1.88"Tris Platform Technology" shall mean the Subsequent Platform Technology and/or the Initial Platform Technology.
1.89"Tris Second Manufacturing Site" means a site operated by Tris which is physically separate and regulated by the FDA separately from the primary facility which is being utilized by Tris for the manufacture of the Products (or Anti-caking Complex) hereunder which maintains operational resources (including without limitation all machinery and equipment) to manufacture the Products and the Anti-caking Complex.
1.90 "Tris Technology"shall mean the Tris Patent Rights and Tris Know-how.
1.91 "United States" or "U.S." shall mean The United States of America, including its possessions, territories and commonwealths.
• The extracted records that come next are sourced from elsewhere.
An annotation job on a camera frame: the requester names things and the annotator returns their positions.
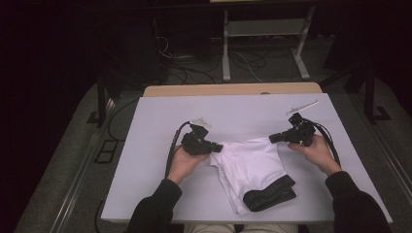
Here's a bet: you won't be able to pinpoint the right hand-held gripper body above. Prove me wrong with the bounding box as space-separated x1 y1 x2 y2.
284 100 320 148

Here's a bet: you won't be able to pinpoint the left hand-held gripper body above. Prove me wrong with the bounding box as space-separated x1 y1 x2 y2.
180 116 213 157

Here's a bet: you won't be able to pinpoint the white shorts with black waistband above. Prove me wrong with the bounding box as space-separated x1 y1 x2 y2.
209 136 297 216

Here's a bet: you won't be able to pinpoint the person's left hand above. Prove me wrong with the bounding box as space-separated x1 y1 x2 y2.
166 145 211 186

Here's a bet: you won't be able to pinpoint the person's right hand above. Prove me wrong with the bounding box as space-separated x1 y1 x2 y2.
287 134 343 178

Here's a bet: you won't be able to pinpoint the dark metal stand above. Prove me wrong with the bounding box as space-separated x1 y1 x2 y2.
363 64 392 124
86 76 118 128

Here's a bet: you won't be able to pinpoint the white metal stand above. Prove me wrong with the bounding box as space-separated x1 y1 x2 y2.
222 6 316 83

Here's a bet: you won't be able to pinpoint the dark equipment case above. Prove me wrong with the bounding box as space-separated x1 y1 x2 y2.
106 18 171 86

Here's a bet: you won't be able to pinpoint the left hand-held gripper black cable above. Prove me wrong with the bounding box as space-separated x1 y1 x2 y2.
164 120 192 179

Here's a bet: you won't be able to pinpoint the hand-held gripper black cable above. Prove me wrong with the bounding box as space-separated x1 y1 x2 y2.
311 120 342 167
164 120 192 179

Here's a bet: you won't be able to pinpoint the right hand-held gripper black cable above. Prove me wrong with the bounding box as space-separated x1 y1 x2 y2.
311 120 342 167

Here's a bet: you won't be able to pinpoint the tangle of black floor cables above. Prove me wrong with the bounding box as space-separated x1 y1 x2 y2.
169 52 225 85

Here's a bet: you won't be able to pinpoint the white floor cable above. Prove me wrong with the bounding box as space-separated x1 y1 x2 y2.
230 50 264 83

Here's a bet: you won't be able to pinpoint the black floor cable loop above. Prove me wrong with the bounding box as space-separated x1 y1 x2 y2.
106 98 140 142
1.92 "Valid Claim" shall mean a claim of an issued patent or pending patent applications contained in the Tris Patent Rights covering Product that has not (a) expired or been canceled, (b) been declared invalid or unenforceable by a decision of a court or other appropriate body of competent jurisdiction, from which no appeal is or can be taken, (c) been admitted to be invalid or unenforceable through reissue, disclaimer or otherwise or (d) been abandoned, disclaimed or dedicated to the public.
1.93 "Validation Batches" shall mean batches of the Product that are produced to confirm reproducibility of manufacturing process in a form as required to support the validation of commercial supply with the applicable Regulatory Authorities.